Fatigue? Weariness? Sorrow?
“Mr. T is not being particularly helpful, and it’s important,” said Conners. “I don’t want to hurt him. Or anyone else.”
“Are you threatening us?”
“The opposite. The man we’re looking for is going to hurt a lot more kids like her,” he said, thumbing toward the little girl.
In another place, under other circumstances, Sister Baxter’s eyes as she looked into his would have made him fall in love. Even here they made him reluctant to continue, as if a simple question might hurt her somehow.
“The man’s name is Kiro,” said Conners.
The sarcastic smile again. “Why don’t you ask the Russians where he is?” she sai
d.
“If I thought they would help me, I would.”
She got up and gestured to the row of people sitting in the chairs, adding something in what Conners thought was Chechen. One of the women came forward, talking excitedly. The two women conversed for a while; they seemed to be arguing.
“She thinks you’re a doctor,” explained Sister Baxter finally.
“I, uh, well, I have some medic training,” said Conners. Some was correct.
“Yes, well, how are you at gynecology?”
Conners could feel his face starting to burn.
“I need to do a pap smear,” said Sister Baxter. “Her symptoms sound like cervical cancer. But she wants a doctor, not a nurse. I’ll do the real work, but I’ll tell her you’re the doctor.”
“OK,” said Conners.
“I’ll get the speculum.”
Conners watched her move across the room as the patient began talking to him nonstop. He nodded and smiled in a way he hoped suggested he had been to medical school.

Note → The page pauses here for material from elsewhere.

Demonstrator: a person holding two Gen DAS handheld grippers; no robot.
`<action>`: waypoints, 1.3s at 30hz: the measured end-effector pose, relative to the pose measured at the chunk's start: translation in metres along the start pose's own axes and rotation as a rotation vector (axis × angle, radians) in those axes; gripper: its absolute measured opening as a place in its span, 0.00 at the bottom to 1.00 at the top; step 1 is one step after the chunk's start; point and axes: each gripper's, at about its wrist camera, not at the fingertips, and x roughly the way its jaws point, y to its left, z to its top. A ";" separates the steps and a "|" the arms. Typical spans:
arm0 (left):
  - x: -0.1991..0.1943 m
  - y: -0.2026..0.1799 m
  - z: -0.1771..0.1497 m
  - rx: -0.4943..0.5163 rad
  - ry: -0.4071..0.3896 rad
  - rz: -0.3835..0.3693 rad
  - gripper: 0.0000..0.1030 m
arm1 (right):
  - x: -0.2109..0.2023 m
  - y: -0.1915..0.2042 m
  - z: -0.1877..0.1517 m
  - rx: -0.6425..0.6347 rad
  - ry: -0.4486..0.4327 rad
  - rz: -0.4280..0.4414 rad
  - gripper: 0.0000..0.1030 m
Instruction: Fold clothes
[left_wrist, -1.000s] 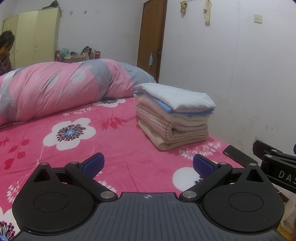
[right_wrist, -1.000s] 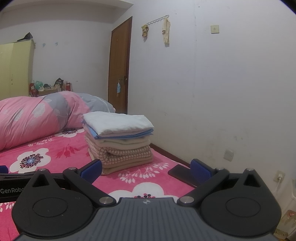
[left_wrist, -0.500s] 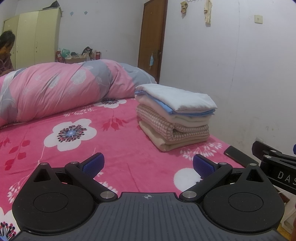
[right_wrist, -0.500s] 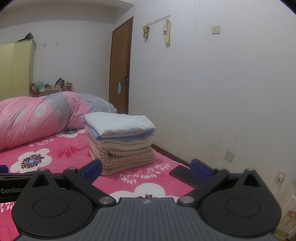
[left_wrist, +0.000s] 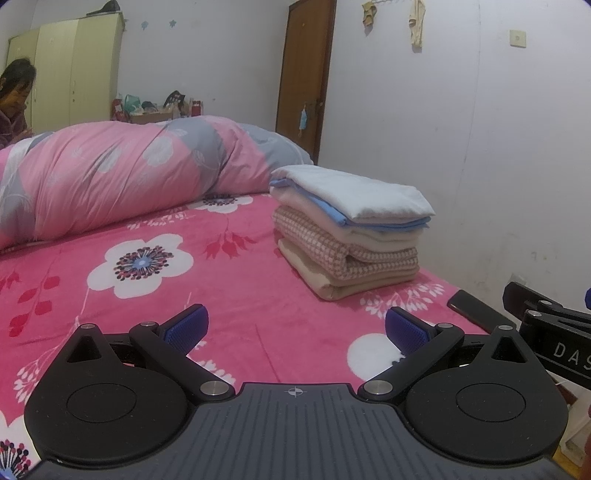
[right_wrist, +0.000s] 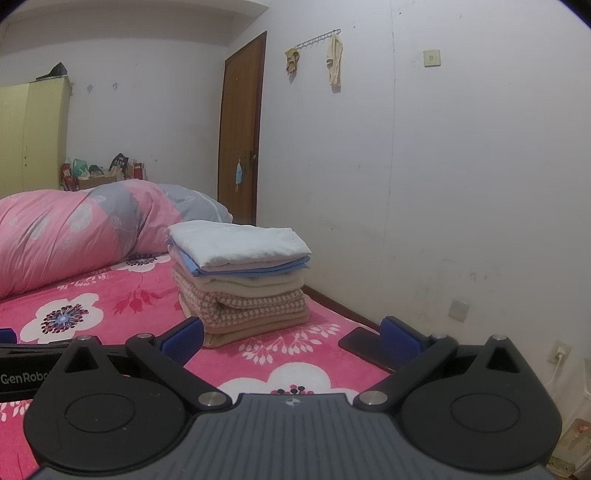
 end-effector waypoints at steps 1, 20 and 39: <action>0.000 0.000 0.000 -0.001 0.000 0.000 1.00 | 0.000 0.000 0.000 0.000 0.000 0.000 1.00; 0.002 -0.001 0.000 0.002 0.006 0.005 1.00 | 0.000 0.000 -0.002 0.003 0.006 -0.002 1.00; 0.003 0.000 -0.001 0.001 0.006 0.007 1.00 | 0.001 -0.001 -0.001 0.002 0.007 -0.001 1.00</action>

“We’re going to do this here?” he asked, when Sister Baxter returned and rolled out a fresh rug.
“You have a better place?”
“Don’t you have an examining room?”
“This is it. The other two rooms we have are filled with patients. One is for people who are missing limbs. The other is for operations.”
Connors nodded. Sister Baxter, meanwhile, had the patient lie down.

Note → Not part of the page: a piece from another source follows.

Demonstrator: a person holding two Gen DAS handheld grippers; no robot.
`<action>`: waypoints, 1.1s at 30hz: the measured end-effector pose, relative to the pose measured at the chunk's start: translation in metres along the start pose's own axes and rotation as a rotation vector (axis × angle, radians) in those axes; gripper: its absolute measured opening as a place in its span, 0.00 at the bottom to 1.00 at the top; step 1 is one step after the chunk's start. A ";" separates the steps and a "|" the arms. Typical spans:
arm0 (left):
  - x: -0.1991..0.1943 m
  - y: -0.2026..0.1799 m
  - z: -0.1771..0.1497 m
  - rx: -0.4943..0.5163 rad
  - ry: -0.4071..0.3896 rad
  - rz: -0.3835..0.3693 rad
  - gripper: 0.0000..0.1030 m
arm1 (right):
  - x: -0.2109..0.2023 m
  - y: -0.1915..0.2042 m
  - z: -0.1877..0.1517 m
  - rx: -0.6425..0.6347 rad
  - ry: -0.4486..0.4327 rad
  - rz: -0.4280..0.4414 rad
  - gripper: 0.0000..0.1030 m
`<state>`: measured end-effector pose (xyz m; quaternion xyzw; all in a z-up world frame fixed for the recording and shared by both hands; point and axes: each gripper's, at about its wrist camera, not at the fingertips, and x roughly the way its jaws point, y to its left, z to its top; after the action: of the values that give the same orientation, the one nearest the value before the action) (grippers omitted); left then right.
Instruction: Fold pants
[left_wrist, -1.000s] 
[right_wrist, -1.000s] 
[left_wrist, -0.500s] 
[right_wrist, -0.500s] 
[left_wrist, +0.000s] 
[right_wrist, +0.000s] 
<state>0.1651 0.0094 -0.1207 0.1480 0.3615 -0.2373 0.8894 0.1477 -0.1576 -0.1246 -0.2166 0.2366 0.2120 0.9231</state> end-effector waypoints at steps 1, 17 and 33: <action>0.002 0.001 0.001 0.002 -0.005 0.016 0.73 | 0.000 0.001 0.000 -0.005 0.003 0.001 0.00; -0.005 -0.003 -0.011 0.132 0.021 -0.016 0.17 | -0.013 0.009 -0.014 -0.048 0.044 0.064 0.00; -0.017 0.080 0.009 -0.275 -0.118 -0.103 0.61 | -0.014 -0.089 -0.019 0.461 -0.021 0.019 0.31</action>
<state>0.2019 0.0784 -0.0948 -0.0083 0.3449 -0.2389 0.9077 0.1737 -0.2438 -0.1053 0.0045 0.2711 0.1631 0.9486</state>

“Don’t be shy,” she told him.
He got down on his knees and took the instrument. But that was just for show — as he smiled as reassuringly as possible for the patient, Sister Baxter took the actual sample.
“You did all right for an American,” she told him after she had logged the information on the sample and told the woman when to return.
“Thanks.”
“Kiro has a small group outside of the town,” she told him.
“Near here?”
“Near enough.”
“Why don’t the Russians attack him?”
“There is the philosophy of live and let live,” she said. “And there is also the fact that this is a very poor place for a commander to be posted.”